When she was looked at by a widow in the doorway, she saw the student turn and heard a barrage of gunfire.
“There were about 10 or 15 of them together, back-to-back,” she said.
The math students hit the floor and crawled around scattered looking for safe corners to hide.
Two school resource officers confronted the shooter within minutes after reports of shots being fired, Hosey said. The juvenile surrendered immediately and was taken into custody.
Law enforcement was notified of the threat, according to Barrow County Sheriff Judd Smith. New security system Which was installed about a week ago. Smith noted that there were three school resource officers on campus at the time of the shooting.
Tin had previously been interviewed by the FBI
The teenager was interviewed in May 2023 after the FBI received anonymous tips about online threats of an unspecified school shooting, the agency said in a statement.
FBI Atlanta said on social media On Wednesday night, the FBI’s National Threat Operations Center learned that the posts came from Georgia and “the FBI’s Atlanta field office forwarded the information to the Jackson County Sheriff’s Office,” which is adjacent to Barrow County.
The sheriff’s office interviewed the then-13-year-old and his father, who said there were hunting guns in the home but the teenager did not have unsupervised access to them. The teenager also denied making any online threats.
The sheriff’s office alerted local schools to continue monitoring the teenager, but there was no probable cause for an arrest or additional action, the FBI said.

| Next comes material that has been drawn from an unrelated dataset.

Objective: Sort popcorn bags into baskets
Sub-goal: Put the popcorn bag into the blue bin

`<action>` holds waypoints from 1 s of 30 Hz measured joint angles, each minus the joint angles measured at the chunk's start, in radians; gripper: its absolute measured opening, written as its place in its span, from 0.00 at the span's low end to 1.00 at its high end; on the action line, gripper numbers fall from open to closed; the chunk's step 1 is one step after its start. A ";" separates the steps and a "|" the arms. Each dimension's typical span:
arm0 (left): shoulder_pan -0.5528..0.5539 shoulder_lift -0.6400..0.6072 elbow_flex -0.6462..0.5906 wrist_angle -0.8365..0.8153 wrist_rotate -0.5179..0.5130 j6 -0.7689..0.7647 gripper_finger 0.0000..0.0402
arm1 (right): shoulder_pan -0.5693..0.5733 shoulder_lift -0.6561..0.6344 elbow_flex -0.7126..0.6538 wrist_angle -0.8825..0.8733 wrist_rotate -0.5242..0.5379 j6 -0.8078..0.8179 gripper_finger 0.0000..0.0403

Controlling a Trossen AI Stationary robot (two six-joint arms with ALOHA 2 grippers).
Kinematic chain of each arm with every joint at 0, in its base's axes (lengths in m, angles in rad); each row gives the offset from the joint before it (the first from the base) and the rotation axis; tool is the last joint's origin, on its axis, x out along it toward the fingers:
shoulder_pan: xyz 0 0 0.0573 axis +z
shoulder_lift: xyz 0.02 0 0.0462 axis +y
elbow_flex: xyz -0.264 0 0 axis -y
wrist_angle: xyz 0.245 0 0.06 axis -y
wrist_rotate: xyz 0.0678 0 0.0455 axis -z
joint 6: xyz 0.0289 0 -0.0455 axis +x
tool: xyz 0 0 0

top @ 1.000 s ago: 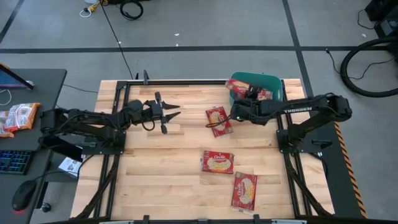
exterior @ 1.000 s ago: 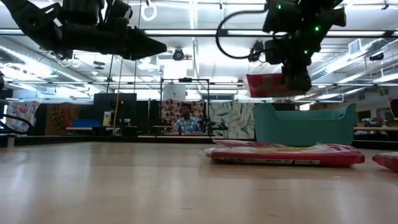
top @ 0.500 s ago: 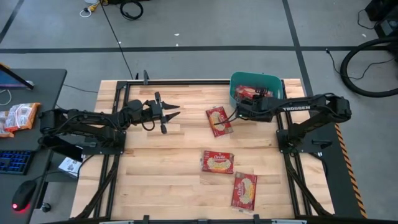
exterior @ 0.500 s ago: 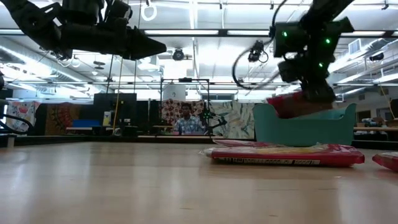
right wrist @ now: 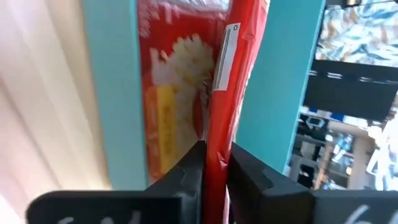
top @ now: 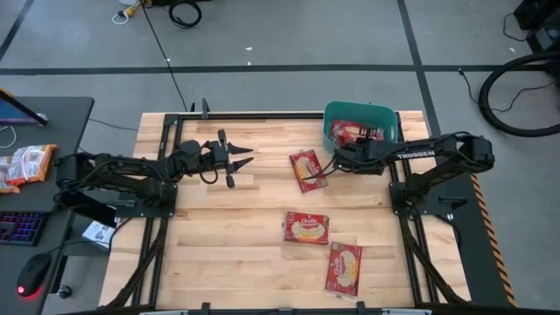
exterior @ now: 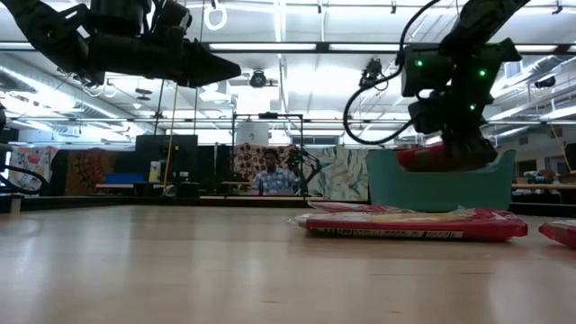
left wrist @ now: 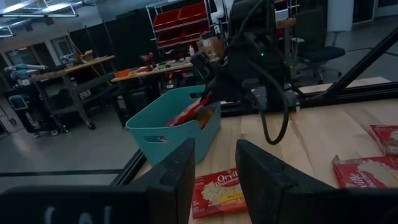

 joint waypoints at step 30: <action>0.000 0.001 0.000 -0.010 0.000 -0.001 0.30 | -0.068 0.001 0.110 -0.273 -0.098 0.259 0.44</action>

Hosey said the state Department of Family and Children’s Services also had previous contact with the teenager and would investigate whether there was a connection to the shooting. Local news outlets reported that law enforcement searched the home of the teenager’s family in Bethlehem, Georgia, east of the high school on Wednesday.

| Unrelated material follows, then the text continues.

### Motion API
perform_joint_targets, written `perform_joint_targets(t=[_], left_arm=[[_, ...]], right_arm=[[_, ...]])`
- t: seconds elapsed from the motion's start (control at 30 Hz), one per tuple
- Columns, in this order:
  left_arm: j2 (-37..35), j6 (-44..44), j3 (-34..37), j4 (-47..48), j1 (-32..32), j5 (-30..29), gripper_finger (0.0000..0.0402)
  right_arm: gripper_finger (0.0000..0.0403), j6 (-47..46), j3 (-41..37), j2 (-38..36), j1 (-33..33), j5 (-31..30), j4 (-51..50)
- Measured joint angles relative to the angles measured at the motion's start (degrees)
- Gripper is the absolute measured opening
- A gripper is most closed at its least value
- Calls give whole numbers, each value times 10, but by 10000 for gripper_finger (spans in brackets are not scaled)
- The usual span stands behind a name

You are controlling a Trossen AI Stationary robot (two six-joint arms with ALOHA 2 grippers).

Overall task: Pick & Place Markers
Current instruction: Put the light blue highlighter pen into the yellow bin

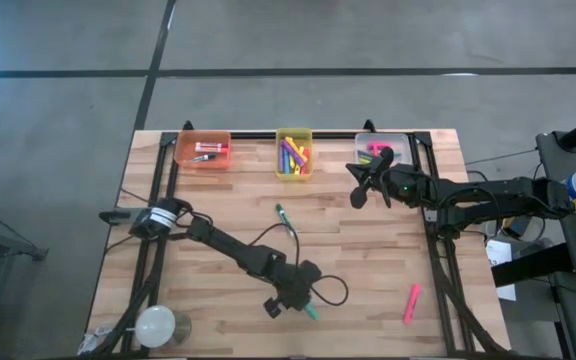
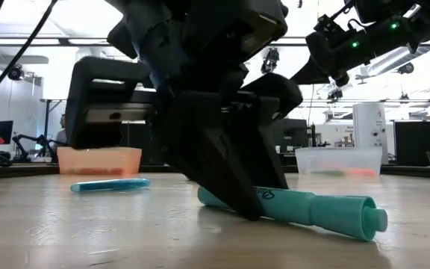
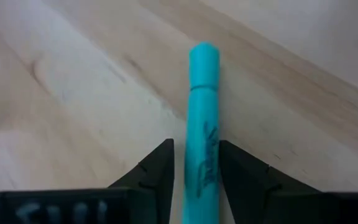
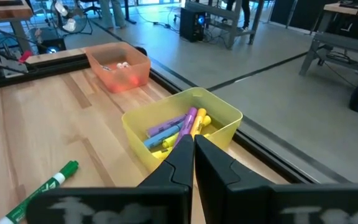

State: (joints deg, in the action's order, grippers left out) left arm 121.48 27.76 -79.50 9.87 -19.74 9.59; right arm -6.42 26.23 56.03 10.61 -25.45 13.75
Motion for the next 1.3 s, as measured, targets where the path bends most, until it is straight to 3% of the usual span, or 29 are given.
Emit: perform_joint_targets(t=[0.17,0.37,0.53,0.83,1.03,1.17,1.3], left_arm=[[-1,-59,-1,46,6,-7,111],[-18,-109,5,83,9,-24,57],[-60,-130,24,109,10,-117,52],[-274,-225,124,220,51,-291,52],[-438,-296,231,194,134,-373,52],[-480,-327,268,111,244,-353,52],[-462,-403,262,12,378,-205,52]], right_arm=[[9,0,-1,0,0,0,0],[9,0,-2,0,0,0,0],[9,0,-3,0,0,0,-1],[9,0,-6,0,0,0,-2],[9,0,-6,0,0,0,5],[9,-3,-6,0,0,0,17],[8,-7,-6,0,0,0,16]])
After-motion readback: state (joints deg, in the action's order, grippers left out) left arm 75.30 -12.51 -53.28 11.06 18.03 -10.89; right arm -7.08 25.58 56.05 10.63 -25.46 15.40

“All the students who had to see their teachers and their fellow classmates die, who had to walk out of school limping, who looked traumatized,” Sayarath said, “is the result of not taking control.”
Authorities were still investigating how the teenager obtained the gun used in the shooting and entered the school with about 1,900 students in Barrow County, a fast-growing suburb on the edge of metro Atlanta’s ever-expanding sprawl.
Disorganized attitude
It was the latest in between Dozens of school shootings across the US In recent years, including particularly deadly ones NewtownConnecticut, ParklandFlorida, and UvaldeTexas. The classroom killings have sparked heated debates about gun control and rattled the nerves of parents whose children are used to active shooter drills in the classroom. But they have done little to move the needle on national gun laws.
Before Wednesday, there had been 29 mass killings in the U.S. so far this year, according to a database maintained by The Associated Press and USA Today in partnership with Northeastern University. At least 127 people have died in those homicides, which are defined as incidents in which four or more people die in a 24-hour period, not including the killer — the same definition used by the FBI.
On Wednesday evening, hundreds gathered in downtown Winder’s Jug Tavern Park for a vigil. Volunteers also handed out candles and water, pizza and tissues. A few knelt as a Methodist minister read a Jewish prayer of mourning after a Barrow County commissioner.
Christopher Vasquez, 15, said he attended the vigil because he needed to feel grounded and be in a safe place.
He was in band practice when the lockdown order was issued. He said it felt like a routine drill as students lined up to hide in the band closet.
“Once we heard a bang on the door and the SWAT (team) came to get us out, that’s when I knew it was serious,” he said. “I just started shaking and crying.”
Once he was in the football stadium he finally settled down. “I was just praying that everyone I love is safe,” he said.